Pediatric Department A and Immunology Service, Jeffrey Modell Foundation Center, "Edmond and Lily Safra" Children's Hospital, Sheba Medical Center, Tel Hashomer, Sackler School of Medicine, Tel Aviv University, 6997801, Tel Aviv, Israel.
Semin Immunopathol. 2017 Nov;39(6):577-583. doi: 10.1007/s00281-017-0626-0. Epub 2017 May 2.

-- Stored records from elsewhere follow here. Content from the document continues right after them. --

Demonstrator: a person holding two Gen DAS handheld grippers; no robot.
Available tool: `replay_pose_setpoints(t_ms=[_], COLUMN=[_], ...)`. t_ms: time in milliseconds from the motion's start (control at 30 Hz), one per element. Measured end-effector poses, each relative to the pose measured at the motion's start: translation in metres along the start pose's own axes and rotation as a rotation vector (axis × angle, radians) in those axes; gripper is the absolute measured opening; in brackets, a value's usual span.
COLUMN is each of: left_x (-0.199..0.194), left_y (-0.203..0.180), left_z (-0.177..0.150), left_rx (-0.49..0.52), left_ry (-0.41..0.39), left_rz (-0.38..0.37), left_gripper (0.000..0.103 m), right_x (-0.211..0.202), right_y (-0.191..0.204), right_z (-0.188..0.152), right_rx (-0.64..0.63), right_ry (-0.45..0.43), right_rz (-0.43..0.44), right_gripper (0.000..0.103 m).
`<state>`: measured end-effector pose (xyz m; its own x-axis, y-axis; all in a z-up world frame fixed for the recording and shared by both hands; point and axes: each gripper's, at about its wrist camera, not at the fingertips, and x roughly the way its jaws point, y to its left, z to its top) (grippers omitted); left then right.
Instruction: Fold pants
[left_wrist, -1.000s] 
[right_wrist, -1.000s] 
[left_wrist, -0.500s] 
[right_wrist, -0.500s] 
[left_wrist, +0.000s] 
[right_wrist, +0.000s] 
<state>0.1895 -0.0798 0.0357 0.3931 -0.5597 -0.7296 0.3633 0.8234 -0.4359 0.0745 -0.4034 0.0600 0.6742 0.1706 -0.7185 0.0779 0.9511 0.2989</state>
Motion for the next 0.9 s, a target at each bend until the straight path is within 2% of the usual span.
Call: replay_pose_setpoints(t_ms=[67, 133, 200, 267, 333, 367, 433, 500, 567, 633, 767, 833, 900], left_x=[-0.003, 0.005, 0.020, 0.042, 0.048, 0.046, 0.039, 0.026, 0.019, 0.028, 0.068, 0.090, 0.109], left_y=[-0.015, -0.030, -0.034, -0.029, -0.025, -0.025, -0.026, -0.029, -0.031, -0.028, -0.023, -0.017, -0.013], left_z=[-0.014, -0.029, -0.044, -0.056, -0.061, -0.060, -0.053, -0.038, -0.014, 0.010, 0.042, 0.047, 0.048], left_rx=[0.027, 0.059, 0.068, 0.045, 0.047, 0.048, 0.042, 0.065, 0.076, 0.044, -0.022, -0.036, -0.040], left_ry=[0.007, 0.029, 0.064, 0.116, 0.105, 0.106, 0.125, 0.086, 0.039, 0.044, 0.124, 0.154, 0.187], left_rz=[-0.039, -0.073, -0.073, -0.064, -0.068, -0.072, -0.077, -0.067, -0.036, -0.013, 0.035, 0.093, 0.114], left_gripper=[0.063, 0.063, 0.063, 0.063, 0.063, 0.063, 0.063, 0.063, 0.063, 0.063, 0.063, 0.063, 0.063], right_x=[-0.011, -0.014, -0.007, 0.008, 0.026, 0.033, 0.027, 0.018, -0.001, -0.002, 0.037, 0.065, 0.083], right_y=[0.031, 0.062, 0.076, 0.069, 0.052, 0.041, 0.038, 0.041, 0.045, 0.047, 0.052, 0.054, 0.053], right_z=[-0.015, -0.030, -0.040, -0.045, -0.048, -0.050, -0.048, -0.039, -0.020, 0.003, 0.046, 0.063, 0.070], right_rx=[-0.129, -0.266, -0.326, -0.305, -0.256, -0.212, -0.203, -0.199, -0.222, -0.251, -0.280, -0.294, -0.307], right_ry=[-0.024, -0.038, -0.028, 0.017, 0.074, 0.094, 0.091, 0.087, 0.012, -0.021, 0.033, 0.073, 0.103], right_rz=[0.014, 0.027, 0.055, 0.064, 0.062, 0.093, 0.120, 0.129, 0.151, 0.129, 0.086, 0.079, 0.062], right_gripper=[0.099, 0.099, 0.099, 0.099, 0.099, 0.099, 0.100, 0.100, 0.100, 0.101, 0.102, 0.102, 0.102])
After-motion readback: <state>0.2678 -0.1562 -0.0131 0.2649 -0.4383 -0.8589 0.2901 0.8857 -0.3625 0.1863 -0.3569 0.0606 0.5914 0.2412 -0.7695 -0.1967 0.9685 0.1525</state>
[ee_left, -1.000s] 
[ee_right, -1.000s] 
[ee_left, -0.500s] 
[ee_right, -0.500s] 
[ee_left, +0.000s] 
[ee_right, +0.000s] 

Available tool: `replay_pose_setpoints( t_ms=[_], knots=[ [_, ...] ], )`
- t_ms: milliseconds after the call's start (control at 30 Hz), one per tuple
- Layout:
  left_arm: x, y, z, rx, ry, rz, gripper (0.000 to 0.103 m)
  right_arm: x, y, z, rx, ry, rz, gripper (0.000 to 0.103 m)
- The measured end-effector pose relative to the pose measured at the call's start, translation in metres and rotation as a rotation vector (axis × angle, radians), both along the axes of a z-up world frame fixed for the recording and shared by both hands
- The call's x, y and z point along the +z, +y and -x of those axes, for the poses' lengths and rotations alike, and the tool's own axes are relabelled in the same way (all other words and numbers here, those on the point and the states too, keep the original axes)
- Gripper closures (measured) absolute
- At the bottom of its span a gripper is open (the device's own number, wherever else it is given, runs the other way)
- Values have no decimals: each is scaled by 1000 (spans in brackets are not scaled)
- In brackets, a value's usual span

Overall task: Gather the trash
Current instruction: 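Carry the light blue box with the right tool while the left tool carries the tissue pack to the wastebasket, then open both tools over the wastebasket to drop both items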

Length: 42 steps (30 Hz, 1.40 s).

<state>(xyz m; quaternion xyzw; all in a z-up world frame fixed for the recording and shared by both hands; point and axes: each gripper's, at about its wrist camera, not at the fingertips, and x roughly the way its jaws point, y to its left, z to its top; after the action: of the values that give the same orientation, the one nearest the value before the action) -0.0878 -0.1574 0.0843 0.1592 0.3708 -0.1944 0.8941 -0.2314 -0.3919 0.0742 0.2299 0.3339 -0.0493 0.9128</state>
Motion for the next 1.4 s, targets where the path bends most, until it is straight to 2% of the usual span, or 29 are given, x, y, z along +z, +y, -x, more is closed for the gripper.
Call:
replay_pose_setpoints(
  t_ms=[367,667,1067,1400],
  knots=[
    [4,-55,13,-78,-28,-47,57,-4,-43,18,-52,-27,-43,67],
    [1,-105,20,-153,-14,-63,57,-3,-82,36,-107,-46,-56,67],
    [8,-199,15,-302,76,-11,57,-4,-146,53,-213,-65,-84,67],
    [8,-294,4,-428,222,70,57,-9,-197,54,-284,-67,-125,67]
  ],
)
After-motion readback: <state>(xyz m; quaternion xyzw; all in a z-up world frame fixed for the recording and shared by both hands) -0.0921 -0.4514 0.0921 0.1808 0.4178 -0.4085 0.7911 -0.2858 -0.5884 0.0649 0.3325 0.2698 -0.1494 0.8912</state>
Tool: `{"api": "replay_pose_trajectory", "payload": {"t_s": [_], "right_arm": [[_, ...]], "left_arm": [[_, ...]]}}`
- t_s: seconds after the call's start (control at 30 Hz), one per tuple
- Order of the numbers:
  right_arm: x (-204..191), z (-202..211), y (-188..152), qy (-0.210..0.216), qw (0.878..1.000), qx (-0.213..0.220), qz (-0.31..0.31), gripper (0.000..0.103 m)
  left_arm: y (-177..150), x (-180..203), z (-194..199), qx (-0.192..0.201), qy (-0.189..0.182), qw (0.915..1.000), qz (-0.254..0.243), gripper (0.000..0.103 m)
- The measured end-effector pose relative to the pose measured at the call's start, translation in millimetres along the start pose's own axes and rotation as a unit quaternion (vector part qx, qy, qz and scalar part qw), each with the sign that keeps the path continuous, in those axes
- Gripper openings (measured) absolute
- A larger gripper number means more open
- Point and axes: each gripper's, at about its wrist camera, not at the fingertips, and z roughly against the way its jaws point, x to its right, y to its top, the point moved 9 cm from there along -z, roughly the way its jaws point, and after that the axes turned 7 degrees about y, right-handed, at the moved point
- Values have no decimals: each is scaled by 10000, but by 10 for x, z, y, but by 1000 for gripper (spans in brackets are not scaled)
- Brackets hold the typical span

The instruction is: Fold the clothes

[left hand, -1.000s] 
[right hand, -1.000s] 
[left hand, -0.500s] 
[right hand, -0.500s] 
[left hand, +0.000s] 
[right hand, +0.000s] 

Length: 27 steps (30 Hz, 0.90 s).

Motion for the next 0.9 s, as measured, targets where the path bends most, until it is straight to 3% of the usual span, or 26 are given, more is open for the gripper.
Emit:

A mature and diverse T and B cell receptor repertoire is a prerequisite for immunocompetence. In light of its increased susceptibility to infection, the human fetus has long been considered deficient in this regard. However, data accumulated since the 1990s and in earnest in the past couple of years paints a more complicated picture. As we describe in this review, mechanisms responsible for generating a diverse receptor repertoire, such as somatic recombination, class switch recombination, and somatic hypermutation, are all operational to surprising extents in the growing fetus. The composition of the fetal repertoire differs from that of adults, with preferential usage of certain variable (V), diversity (D), and joining (J) gene segments and a shorter complementarity determining (CDR3) region, primarily due to decreased terminal deoxynucleotidyl transferase (TdT) expression. Both T and B cell receptor repertoires are extremely diverse by the end of the second trimester, and in the case of T cells, are capable of responding to an invading pathogen with in utero clonal expansion. Thus, it would appear as though the T and B cell receptor repertoires are not a hindrance towards immunocompetence of the newborn. Our improved understanding of fetal receptor repertoire development is already bearing fruit in the early diagnosis of primary immunodeficiencies (PID) and may help clarify the pathogenesis of congenital infections, recurrent abortions, and autoimmune disorders in the near future.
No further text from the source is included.